Could you set down exactly the lines that start at the one containing "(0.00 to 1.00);" and end at the final line of the material below?

◆ ◆ ◆

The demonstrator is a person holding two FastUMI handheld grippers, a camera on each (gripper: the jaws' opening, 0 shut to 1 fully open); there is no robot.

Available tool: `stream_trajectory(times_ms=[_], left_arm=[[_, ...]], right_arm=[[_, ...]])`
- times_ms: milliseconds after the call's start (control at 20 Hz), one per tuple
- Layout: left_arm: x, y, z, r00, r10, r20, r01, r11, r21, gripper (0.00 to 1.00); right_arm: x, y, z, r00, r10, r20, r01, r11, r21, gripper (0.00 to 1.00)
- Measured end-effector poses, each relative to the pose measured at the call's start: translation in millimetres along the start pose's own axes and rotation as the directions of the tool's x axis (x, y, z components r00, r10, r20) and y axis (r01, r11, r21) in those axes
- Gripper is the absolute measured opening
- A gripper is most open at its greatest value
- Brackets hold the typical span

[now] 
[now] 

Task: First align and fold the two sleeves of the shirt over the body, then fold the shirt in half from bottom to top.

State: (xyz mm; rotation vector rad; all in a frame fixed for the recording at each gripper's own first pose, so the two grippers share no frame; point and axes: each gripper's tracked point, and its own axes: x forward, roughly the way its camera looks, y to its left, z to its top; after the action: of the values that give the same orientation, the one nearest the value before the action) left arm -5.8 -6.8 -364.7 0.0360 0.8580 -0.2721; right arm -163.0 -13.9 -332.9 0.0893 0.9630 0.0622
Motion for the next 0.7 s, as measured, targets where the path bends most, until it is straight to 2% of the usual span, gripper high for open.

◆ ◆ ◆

**Answer to this problem:**
- Layout: left_arm: x, y, z, r00, r10, r20, r01, r11, r21, gripper (0.00 to 1.00); right_arm: x, y, z, r00, r10, r20, r01, r11, r21, gripper (0.00 to 1.00)
- Measured end-effector poses, each relative to the pose measured at the call's start: translation in millimetres along the start pose's own axes and rotation as the directions of the tool's x axis (x, y, z components r00, r10, r20) and y axis (r01, r11, r21) in those axes
- Gripper is the absolute measured opening
- A gripper is most open at its greatest value
- Brackets hold the typical span

[now] 
[now] 

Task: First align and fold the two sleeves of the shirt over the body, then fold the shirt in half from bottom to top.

State: (xyz mm; rotation vector rad; all in a frame fixed for the recording at each gripper's own first pose, so the two grippers share no frame; point and axes: each gripper's tracked point, and its own axes: x forward, roughly the way its camera looks, y to its left, z to its top; after the action: of the values that give the same orientation, the one nearest the value before the action) left arm -5.8 -6.8 -364.7 0.0360 0.8580 -0.2721; right arm -163.0 -13.9 -332.9 0.0893 0.9630 0.0622
Motion for the next 0.7 s, as measured, targets where the path bends most, until it is straight to 2% of the usual span, gripper high for open.

The exercise has been fully completed.